これを誤解してはいけないのは、アメリカのファンダメンタルズ(景気動向)が失速していくのだ、相場は先行的にそれを織り込んで終わったのだ、という見方です。それは早合点です。

なるほど1-3月のマクロ経済指標は驚くほど悪いものが散見され、GDP速報値でもそれは確認されました。その後の百貨店売上でもびっくりするほど悪い内容でしたが、アマゾンAMZNに食われているのだろうという推測は容易に成り立っていましたし、昨晩はその証拠としてウォルマートWMTの決算発表で、アナリスト予想を上回ったことで、同じ伝統的な小売り業者のウォルマートが、それでもかなり積極的にネット販売にいそしんでいたことから、こういう結果になっていることが証明されたわけです。

つまり、百貨店売上の不調は、やはり伝統的な業態に問題があり、消費構造そのものがネット傾斜を一段と強めているだけで、景気の悪化とは無縁であるということが確認されたわけです。

株が下がると、米国景気悪化という報道やコメントが目立ってきますが、まったく今の時点ではそこまでの踏み込んだ予想をするのは危険であり、現実的ではありません。

あくまで、中間期末までに、政策遅滞を恐れて、利益確定できる分を機械的に行い始めたというのが、実態でしょう。
相場調整は、ガス抜きか、それとも本格化するか
となると、ファンド中心に、このトランプラリー以降の積み上がった含み益を、どこまで利益確定することになるか、ということです。

ガス抜き的に、一過性で終わるか、それとも本格化・長期化するかということです。冒頭の先行指標・リスク指標・需給指標(米10年国債利回り)からは、まだはっきりしません。

が、ダウ輸送株は、確かに戻すなら、ここが起点となるはずだ、という200日線まで到達したことは事実です。
従って、戦略的には、米国株指数が、最初の大陽線を立てたら、まずヘッジとしていた経ダブルインバースETFをすべて売却処分するアクションを取りましょう。

それが出ないうちは、ヘッジですから、含み損でも構わないのです。残っている現物株保有分がある以上は、それに見合うこのヘッジをしていなければなりません。

最初にシグナルを出すとしたら、下げたものの中では、ダウ輸送株と米10年国債利回り以外に、ありません。
東京市場は、夏場まで強いはず
翻って東京市場ですが、個人的な見立てでは、下落調整が深まる可能性は低いと思っています。

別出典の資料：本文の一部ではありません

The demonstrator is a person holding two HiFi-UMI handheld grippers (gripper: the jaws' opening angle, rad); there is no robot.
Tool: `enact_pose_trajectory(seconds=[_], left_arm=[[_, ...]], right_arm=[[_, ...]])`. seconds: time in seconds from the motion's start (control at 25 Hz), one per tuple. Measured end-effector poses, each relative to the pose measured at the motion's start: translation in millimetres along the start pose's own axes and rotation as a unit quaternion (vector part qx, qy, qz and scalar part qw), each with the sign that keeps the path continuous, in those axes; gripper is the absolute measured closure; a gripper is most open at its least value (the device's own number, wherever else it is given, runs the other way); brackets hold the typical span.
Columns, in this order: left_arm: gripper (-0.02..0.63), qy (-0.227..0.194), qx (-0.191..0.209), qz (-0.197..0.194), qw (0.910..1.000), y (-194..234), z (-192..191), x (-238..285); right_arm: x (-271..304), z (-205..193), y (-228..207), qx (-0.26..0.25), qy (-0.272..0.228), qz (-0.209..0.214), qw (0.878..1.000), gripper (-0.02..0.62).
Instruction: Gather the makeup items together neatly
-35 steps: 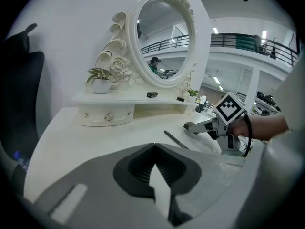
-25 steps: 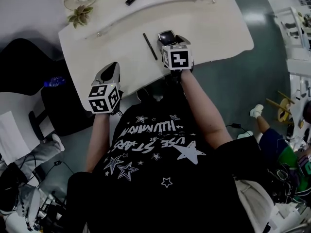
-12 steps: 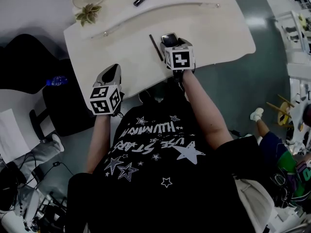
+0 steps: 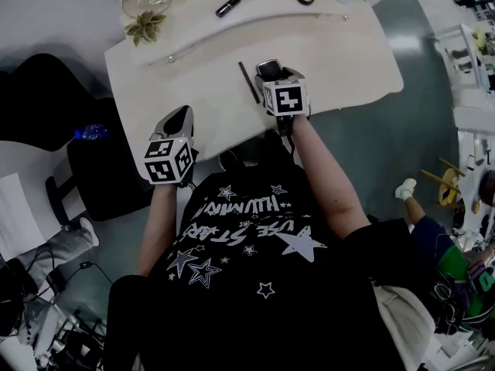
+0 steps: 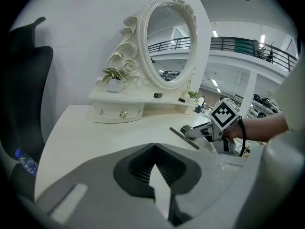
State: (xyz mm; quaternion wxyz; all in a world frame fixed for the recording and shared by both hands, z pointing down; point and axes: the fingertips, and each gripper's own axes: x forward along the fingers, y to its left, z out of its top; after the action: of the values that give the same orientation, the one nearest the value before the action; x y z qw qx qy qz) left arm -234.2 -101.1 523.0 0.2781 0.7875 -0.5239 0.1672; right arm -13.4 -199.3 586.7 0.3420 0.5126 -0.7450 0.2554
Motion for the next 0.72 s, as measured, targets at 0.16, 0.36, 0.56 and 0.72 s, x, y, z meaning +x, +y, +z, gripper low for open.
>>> enact_pose_trajectory(seconds=[0.16,0.36,0.56,0.72], left_arm=[[0.604,-0.007,-0.003,-0.001,1.0,-1,3,1],[0.603,-0.016,-0.01,0.0,0.9998,1,8,0],[0.603,-0.027,-0.016,0.005,0.9995,8,13,-3],[0.603,-0.036,-0.022,0.014,0.999,17,18,-6]], right_arm=[[-3,2,1,-0.019,0.002,0.003,1.0,0.215],[-12,15,5,-0.029,-0.016,0.017,0.999,0.161],[-25,44,5,-0.016,-0.052,0.022,0.998,0.141],[-31,75,13,-0.019,-0.082,0.036,0.996,0.138]])
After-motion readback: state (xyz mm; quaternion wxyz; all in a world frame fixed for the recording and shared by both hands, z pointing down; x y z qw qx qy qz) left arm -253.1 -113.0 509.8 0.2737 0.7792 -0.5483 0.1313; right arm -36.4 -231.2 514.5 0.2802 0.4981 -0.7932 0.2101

海外市場は深くなる可能性は残っているものの、日本株は売るにも外人はそれだけの玉数を持っていないからです。ただ、買い手が引っ込んでしまうことで、薄商いの中をとめどもなく下落し続けるという厄介な相場展開はありえるわけですから、調整深化は無いと思っても、一応は警戒しなければなりません。

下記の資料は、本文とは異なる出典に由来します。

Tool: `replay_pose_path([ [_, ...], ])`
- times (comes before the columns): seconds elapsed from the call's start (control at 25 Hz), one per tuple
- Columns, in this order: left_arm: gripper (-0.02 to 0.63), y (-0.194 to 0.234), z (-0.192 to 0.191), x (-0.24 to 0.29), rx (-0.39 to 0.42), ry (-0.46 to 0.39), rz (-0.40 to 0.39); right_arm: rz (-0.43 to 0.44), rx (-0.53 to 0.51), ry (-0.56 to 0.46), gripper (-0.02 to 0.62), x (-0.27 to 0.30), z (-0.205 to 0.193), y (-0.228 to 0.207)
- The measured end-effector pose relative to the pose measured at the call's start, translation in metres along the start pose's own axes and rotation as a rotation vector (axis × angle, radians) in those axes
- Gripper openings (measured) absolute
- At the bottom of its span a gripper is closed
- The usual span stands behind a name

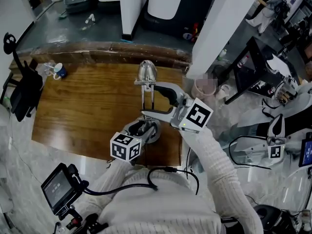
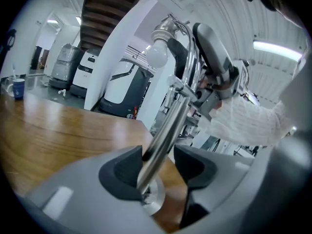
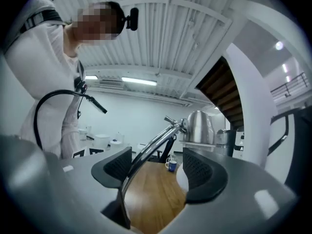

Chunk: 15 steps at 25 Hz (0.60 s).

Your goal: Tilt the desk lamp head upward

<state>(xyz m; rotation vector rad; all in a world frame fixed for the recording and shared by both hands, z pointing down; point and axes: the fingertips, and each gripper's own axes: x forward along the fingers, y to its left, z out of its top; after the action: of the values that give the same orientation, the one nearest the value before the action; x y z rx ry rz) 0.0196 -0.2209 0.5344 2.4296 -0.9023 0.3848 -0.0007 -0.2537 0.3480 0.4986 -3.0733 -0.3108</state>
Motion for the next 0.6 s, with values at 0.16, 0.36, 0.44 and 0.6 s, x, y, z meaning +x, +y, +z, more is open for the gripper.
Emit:
replay_pose_path([
  [0.16,0.210,-0.001,0.006,-0.005,-0.057,-0.031,-0.012,-0.104,0.151,-0.068,0.326,-0.021,0.001,-0.010],
  [0.36,0.236,-0.001,0.022,-0.021,-0.103,-0.075,-0.005,-0.365,0.240,-0.200,0.095,-0.056,0.022,-0.007],
  [0.44,0.235,0.004,0.026,-0.034,-0.130,-0.110,0.024,-0.419,0.256,-0.158,0.014,-0.058,0.016,0.007],
  [0.6,0.137,0.016,0.031,-0.055,-0.130,-0.185,0.110,-0.476,0.370,-0.029,0.000,-0.053,-0.028,0.034],
])
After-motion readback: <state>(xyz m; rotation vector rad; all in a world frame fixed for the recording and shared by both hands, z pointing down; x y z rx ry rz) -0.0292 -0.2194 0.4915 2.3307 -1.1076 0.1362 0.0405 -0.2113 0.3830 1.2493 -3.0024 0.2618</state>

ただ、本質的に売る玉数がそろっていないということ、そして例の騰落レシオなどから、おそらく相互株価指数の上昇は少なくとも、6月中旬あたりまで、うまくすれば7月までは期待できるとしたのはすでにご存じの通りです。

騰落レシオは昨日の下げで、123くらいまで落ちてきていますが、それでも過熱の分岐である120を上回ったままです。従って、またここからぶり返して、160-170までもっと過熱するということは、十分ありうるでしょう。その線もけして消えてはおらず、騰落レシオが天井を打ったとは、必ずしもまだ言えません。

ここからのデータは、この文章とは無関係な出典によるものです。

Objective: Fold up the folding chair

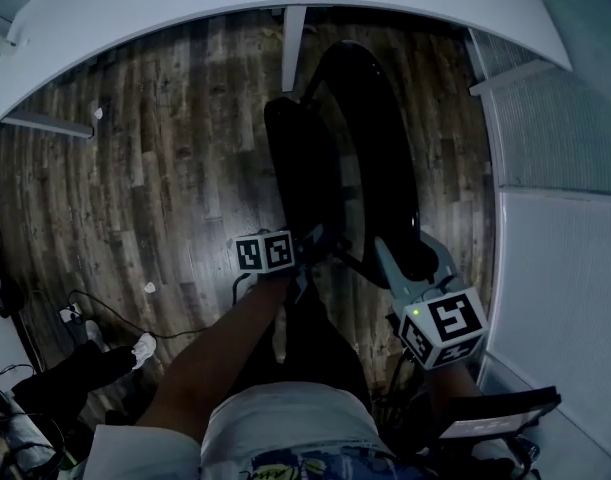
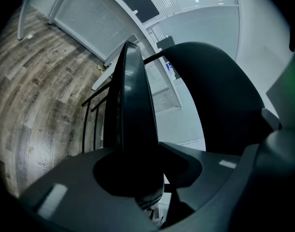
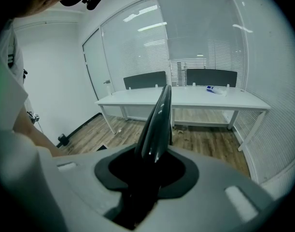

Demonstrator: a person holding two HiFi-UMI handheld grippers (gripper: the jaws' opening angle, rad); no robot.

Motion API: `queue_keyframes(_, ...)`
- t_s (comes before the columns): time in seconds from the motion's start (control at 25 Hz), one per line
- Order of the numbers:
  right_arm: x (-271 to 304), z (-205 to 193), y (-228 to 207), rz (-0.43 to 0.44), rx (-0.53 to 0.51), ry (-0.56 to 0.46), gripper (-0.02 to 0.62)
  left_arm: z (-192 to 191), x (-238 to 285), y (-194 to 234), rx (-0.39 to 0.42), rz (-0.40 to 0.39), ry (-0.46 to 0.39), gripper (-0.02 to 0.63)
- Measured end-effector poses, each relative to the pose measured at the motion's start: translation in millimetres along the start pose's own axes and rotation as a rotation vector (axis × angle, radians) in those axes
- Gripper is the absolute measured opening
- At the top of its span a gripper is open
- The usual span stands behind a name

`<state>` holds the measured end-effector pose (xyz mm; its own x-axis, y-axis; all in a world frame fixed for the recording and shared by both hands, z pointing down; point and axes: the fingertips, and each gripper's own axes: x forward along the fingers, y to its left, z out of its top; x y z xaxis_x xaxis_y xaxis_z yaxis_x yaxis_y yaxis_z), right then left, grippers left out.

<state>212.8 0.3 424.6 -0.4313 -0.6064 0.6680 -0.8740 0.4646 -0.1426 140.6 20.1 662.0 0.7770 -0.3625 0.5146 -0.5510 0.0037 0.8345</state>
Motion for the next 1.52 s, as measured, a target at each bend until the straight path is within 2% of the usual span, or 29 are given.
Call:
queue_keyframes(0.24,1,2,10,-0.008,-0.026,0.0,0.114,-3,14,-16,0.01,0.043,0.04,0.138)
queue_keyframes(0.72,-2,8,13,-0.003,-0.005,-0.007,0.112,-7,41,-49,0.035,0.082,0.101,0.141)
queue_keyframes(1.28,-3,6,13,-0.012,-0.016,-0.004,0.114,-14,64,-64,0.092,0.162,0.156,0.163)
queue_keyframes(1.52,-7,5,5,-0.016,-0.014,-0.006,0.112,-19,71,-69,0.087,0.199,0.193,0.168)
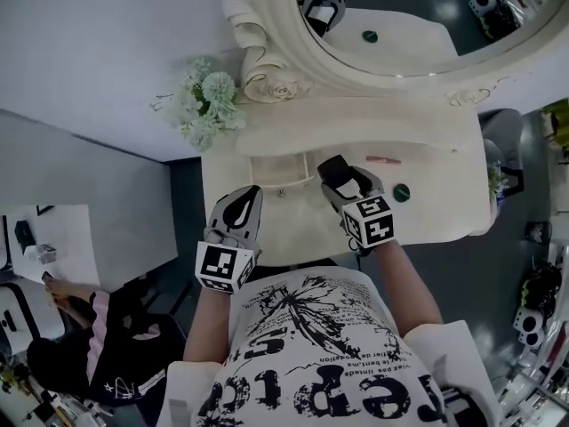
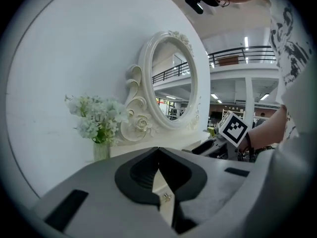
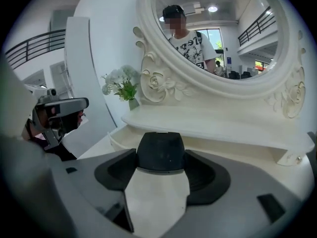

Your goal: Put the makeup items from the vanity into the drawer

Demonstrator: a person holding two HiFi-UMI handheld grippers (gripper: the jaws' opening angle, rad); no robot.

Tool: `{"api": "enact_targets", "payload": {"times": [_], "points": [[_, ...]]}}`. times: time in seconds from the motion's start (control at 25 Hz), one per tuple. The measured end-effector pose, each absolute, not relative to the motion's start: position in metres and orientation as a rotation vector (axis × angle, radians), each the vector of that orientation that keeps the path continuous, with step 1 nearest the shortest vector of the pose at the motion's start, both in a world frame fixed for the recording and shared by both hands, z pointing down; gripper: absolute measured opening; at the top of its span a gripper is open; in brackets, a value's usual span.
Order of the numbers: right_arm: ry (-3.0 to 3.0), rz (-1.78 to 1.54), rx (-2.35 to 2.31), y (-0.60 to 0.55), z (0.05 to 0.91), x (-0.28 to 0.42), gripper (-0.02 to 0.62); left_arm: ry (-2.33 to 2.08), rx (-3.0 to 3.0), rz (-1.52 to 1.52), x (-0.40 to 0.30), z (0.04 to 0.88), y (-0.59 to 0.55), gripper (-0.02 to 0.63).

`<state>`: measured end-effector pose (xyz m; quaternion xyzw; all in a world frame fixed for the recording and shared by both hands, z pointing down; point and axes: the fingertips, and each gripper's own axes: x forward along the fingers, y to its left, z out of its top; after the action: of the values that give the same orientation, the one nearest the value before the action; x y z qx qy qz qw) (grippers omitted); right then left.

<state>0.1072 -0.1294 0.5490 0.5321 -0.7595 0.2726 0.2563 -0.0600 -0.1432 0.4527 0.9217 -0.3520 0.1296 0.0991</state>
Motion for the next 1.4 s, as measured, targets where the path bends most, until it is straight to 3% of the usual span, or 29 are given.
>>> {"api": "enact_targets", "payload": {"times": [0.72,1.08,1.4], "points": [[-2.163,0.737,1.08,-0.165,0.564,-0.012,0.325,-1.334,2.599,0.324,-0.15,0.443,-0.151,0.02],[-2.147,0.651,1.235,-0.166,0.553,0.005,0.328,-1.291,2.623,0.317,-0.139,0.443,-0.147,0.02],[-2.071,0.679,1.421,-0.148,0.547,0.067,0.327,-1.165,2.686,0.321,-0.1,0.442,-0.143,0.02]]}}
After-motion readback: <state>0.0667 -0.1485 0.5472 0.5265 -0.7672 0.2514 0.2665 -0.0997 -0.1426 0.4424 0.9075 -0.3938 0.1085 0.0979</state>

また上述のように、天井を打ったとしても、相場のほうは騰落レシオからさらに1-2か月は平気で上昇持続するのが普通ですから、120を完全に割り込んでくるまでは、まだこのシナリオは残っているということです。

従って、ダウ輸送株指数が猛然と反発を始めるか、前日の大陰線の実体部分の半分を回復してきたら、相場は反転すると見切っても良いと思います。
戦略方針
上述のように、戻すならそれほど日数を置かずに反発が始まるはずで、底入れの一つの判断は、米主要指数があいついで、大陽線を立てることです。

それも、素人目にみても、これはすごい反発だ、と思うような大陽線ということで十分です。

具体的には前夜の大陰線の実体部分の半分の回復ということです。それが成立するなら、大陽線ではなく、じわじわとして戻りでも構いません。

とくに、先行指標のダウ輸送株と、需給指標の米10年国債利回りに出てくればそれだけで良いでしょう。ちなみに、米10年利回りには、株だけでなく、ほかの商品市況などからも資金流入して低下となっているでしょうから、どちらが早く反発するかといえば、ダウ輸送株指数のほうが先のことが普通です。意外に、10年のほうが、後までじくじくと低迷することも多いのです。

戦略方針は、従って現時点では変更なく、「緊急避難モード、現物株保有は半分を目安に、日経ダブルインバースETFを2割目安でヘッジ」というものです。」

付帯条件としては、現物株保有の構成銘柄は、できるだけ、ディフェンシブ銘柄にするということで良いでしょう。